- _Description of the task_:
Return each line of the listing exactly as written.

- _Supplied material_:

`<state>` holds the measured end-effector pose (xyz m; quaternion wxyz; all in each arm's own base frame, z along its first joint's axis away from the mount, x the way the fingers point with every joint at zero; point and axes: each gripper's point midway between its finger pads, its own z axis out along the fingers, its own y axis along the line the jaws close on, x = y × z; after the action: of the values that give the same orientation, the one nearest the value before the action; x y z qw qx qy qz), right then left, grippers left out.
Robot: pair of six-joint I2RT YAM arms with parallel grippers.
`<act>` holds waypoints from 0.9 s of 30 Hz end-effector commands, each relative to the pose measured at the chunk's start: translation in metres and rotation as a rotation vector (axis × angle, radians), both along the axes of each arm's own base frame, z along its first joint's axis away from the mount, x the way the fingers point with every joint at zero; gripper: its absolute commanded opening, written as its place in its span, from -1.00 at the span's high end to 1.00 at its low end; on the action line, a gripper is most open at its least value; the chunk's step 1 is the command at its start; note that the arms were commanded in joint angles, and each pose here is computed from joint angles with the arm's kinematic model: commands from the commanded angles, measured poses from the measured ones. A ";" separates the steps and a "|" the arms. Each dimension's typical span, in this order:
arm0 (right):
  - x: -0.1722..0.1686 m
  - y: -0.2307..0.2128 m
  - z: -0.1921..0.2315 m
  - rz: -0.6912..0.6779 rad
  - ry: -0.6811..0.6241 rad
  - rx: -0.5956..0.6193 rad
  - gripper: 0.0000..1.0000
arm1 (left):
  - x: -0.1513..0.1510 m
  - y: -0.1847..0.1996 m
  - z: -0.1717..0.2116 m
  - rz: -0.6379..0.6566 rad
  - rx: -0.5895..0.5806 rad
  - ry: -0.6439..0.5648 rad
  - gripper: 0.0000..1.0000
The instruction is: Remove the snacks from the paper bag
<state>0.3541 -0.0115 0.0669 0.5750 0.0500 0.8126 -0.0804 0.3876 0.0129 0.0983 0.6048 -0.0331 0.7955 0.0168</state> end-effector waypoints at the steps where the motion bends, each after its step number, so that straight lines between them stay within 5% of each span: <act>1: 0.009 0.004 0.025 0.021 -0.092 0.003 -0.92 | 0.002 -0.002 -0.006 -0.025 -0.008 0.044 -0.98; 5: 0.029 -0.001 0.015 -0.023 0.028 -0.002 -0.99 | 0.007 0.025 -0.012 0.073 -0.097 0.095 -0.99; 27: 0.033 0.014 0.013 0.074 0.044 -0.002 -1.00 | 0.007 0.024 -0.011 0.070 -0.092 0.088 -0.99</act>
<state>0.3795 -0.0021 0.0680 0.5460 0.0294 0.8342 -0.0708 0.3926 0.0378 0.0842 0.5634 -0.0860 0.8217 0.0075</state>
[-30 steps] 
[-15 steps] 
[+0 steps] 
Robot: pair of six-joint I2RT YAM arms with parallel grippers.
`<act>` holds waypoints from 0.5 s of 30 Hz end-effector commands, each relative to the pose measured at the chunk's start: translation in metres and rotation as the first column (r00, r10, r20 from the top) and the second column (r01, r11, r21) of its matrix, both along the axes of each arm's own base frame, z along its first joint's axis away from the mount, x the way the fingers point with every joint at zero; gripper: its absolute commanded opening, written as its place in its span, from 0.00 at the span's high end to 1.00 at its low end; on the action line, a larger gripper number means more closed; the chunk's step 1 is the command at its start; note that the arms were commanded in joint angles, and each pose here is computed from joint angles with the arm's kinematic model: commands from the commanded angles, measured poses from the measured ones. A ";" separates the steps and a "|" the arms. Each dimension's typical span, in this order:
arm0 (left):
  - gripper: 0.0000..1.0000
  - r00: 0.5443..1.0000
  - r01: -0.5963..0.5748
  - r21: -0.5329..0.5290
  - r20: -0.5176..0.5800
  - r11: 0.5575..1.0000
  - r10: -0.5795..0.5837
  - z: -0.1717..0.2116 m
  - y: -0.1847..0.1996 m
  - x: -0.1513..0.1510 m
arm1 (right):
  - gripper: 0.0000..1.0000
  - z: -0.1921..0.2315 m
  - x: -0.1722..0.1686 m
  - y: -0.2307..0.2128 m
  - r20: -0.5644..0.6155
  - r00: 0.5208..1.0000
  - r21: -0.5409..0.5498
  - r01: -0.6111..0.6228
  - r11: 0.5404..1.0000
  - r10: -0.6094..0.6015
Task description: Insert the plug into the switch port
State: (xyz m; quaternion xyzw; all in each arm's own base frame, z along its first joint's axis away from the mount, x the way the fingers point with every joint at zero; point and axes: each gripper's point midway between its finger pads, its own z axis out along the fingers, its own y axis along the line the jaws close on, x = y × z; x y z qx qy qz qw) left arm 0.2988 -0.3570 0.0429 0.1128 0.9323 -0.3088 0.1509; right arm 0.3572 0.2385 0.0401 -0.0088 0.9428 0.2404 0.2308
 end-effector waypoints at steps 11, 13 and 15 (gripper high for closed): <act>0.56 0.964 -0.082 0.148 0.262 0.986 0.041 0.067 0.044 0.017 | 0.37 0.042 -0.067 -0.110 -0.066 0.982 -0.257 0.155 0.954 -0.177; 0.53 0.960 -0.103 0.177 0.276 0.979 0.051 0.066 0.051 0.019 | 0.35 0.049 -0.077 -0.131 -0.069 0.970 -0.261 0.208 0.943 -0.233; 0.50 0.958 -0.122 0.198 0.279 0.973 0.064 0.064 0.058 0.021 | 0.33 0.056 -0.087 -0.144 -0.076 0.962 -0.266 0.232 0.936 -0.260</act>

- _Response below_:
`<state>` holds the measured end-effector pose (xyz m; quaternion wxyz; all in each arm's own base frame, z along its first joint's axis away from the mount, x the way the fingers point with every joint at zero; point and axes: each gripper's point midway between its finger pads, its own z axis out along the fingers, its own y axis along the line the jaws close on, x = y × z; after the action: of the values that give the same orientation, the one nearest the value before the action; x y z qw qx qy qz), right then left, grippers left out.
Robot: pair of six-joint I2RT YAM arms with parallel grippers.
`<act>` holds waypoints from 0.9 s of 30 Hz end-effector commands, each relative to the pose measured at the chunk's start: translation in metres and rotation as a rotation vector (axis × angle, radians), both along the axes of each arm's own base frame, z along its first joint's axis away from the mount, x the way the fingers point with every joint at zero; gripper: its absolute commanded opening, written as its place in its span, from -1.00 at the span's high end to 1.00 at its low end; on the action line, a gripper is most open at its least value; the chunk's step 1 is the command at its start; note that the arms were commanded in joint angles, and each pose here is computed from joint angles with the arm's kinematic model: commands from the commanded angles, measured poses from the measured ones. A ";" separates the steps and a "|" the arms. Each dimension's typical span, in this order:
arm0 (right):
  - x: -0.1722..0.1686 m
  - y: -0.2307..0.2128 m
  - z: -0.1921..0.2315 m
  - rz: -0.6912..0.6779 rad
  - ry: -0.6811..0.6241 rad
  - rx: -0.5956..0.6193 rad
  - gripper: 0.0000..1.0000
arm1 (left):
  - x: -0.1513..0.1510 m
  - y: -0.1847..0.1996 m
  - z: -0.1717..0.2116 m
  - rz: -0.6379..0.6566 rad
  - rx: -0.5895..0.5806 rad
  - ry: -0.6439..0.5648 rad
  - gripper: 0.0000..1.0000
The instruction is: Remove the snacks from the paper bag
<state>0.3541 -0.0115 0.0669 0.5750 0.0500 0.8126 -0.0804 0.3876 0.0129 0.0983 0.6048 -0.0331 0.7955 0.0168</state> end-effector waypoints at the steps where the motion bends, each after its step number, so that straight lines between them stay within 5% of each span: <act>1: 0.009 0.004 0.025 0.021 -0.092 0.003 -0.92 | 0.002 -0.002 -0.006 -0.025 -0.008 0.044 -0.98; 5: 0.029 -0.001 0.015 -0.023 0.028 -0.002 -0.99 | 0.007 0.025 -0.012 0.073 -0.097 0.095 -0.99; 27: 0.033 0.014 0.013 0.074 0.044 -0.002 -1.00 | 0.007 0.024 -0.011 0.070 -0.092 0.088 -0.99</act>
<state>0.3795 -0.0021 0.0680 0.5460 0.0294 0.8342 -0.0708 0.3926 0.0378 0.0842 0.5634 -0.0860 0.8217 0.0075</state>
[-30 steps] 
[-15 steps] 
[+0 steps] 
Robot: pair of six-joint I2RT YAM arms with parallel grippers.
`<act>` holds waypoints from 0.5 s of 30 Hz end-effector commands, each relative to the pose measured at the chunk's start: translation in metres and rotation as the first column (r00, r10, r20 from the top) and the second column (r01, r11, r21) of its matrix, both along the axes of each arm's own base frame, z along its first joint's axis away from the mount, x the way the fingers point with every joint at zero; gripper: its absolute commanded opening, written as its place in its span, from 0.00 at the span's high end to 1.00 at its low end; on the action line, a larger gripper number means more closed; the chunk's step 1 is the command at its start; note that the arms were commanded in joint angles, and each pose here is computed from joint angles with the arm's kinematic model: commands from the commanded angles, measured poses from the measured ones. A ";" separates the steps and a "|" the arms. Each dimension's typical span, in this order:
arm0 (left):
  - gripper: 0.0000..1.0000
  - r00: 0.5443..1.0000
  - r01: -0.5963..0.5748
  - r21: -0.5329..0.5290
  - r20: -0.5176..0.5800
  - r11: 0.5575..1.0000
  - r10: -0.5795..0.5837
  - z: -0.1717..0.2116 m
  - y: -0.1847..0.1996 m
  - x: -0.1513..0.1510 m
arm1 (right):
  - gripper: 0.0000..1.0000
  - z: -0.1921..0.2315 m
  - x: -0.1722..0.1686 m
  - y: -0.2307..0.2128 m
  - r20: -0.5644..0.6155
  - r00: 0.5208..1.0000
  - r21: -0.5409..0.5498
  - r01: -0.6111..0.6228
  - r11: 0.5404..1.0000
  - r10: -0.6094..0.6015
Task description: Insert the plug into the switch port
State: (xyz m; quaternion xyzw; all in each arm's own base frame, z along its first joint's axis away from the mount, x the way the fingers point with every joint at zero; point and axes: each gripper's point midway between its finger pads, its own z axis out along the fingers, its own y axis along the line the jaws close on, x = y × z; x y z qx qy qz qw) left arm 0.2988 -0.3570 0.0429 0.1128 0.9323 -0.3088 0.1509; right arm 0.3572 0.2385 0.0401 -0.0088 0.9428 0.2404 0.2308
 end-effector waypoints at steps 11, 13 and 15 (gripper high for closed): <act>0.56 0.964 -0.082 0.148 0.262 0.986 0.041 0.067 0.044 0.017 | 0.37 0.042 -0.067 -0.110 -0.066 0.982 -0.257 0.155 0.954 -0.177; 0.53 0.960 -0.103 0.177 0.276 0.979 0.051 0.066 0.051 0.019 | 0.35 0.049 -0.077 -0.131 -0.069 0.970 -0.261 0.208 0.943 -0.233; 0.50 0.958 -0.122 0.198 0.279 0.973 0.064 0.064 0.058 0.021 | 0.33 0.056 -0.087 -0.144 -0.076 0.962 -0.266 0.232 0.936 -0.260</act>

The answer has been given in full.